Reproduce exactly the lines below from the one containing "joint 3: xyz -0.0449" through the one containing "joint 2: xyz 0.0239", including both, and nothing else.
════════════════════
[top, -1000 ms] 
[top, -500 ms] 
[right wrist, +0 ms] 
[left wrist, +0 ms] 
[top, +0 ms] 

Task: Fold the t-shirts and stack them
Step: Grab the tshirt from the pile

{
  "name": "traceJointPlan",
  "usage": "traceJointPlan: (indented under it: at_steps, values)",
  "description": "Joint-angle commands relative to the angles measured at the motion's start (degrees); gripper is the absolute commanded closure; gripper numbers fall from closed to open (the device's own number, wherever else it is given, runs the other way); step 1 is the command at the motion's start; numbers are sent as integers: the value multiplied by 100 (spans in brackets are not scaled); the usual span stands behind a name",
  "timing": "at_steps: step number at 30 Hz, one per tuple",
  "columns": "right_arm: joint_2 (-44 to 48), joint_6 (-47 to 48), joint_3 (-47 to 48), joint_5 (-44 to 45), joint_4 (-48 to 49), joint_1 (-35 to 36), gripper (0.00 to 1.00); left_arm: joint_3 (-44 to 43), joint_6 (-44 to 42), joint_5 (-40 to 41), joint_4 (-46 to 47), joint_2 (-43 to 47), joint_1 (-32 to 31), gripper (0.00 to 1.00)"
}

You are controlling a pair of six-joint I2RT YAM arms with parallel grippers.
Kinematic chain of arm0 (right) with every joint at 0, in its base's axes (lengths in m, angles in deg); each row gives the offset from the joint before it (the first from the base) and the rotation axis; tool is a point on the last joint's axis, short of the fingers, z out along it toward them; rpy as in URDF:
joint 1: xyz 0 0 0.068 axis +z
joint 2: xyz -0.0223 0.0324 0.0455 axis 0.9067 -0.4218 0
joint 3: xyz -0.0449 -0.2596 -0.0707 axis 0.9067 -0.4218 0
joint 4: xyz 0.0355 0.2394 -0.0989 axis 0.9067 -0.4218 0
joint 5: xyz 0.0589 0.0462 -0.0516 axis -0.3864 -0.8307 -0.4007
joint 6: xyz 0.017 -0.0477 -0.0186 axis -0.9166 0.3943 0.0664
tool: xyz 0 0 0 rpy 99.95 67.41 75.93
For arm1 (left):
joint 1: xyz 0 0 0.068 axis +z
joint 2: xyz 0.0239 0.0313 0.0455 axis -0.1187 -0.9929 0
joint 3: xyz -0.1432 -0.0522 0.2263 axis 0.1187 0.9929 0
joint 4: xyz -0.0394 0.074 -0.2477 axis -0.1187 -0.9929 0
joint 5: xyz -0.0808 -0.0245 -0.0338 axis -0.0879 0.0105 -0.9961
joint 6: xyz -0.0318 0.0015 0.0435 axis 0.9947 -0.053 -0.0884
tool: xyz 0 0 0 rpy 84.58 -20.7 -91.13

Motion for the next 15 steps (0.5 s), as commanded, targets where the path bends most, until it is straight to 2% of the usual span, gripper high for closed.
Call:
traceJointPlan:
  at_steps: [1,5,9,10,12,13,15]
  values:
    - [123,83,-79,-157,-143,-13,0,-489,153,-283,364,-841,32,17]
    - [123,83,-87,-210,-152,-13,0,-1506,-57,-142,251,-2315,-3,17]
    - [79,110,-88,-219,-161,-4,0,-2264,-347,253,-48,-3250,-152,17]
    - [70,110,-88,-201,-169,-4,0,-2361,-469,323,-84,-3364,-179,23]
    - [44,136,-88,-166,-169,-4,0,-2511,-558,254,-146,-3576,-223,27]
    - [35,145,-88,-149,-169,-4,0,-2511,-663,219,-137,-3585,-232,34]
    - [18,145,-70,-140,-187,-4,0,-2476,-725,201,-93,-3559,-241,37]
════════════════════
→ **OUTPUT**
joint 3: xyz -0.0449 -0.2596 -0.0707 axis 0.9067 -0.4218 0
joint 4: xyz 0.0355 0.2394 -0.0989 axis 0.9067 -0.4218 0
joint 5: xyz 0.0589 0.0462 -0.0516 axis -0.3864 -0.8307 -0.4007
joint 6: xyz 0.017 -0.0477 -0.0186 axis -0.9166 0.3943 0.0664
tool: xyz 0 0 0 rpy 99.95 67.41 75.93
For arm1 (left):
joint 1: xyz 0 0 0.068 axis +z
joint 2: xyz 0.0239 0.0313 0.0455 axis -0.1187 -0.9929 0

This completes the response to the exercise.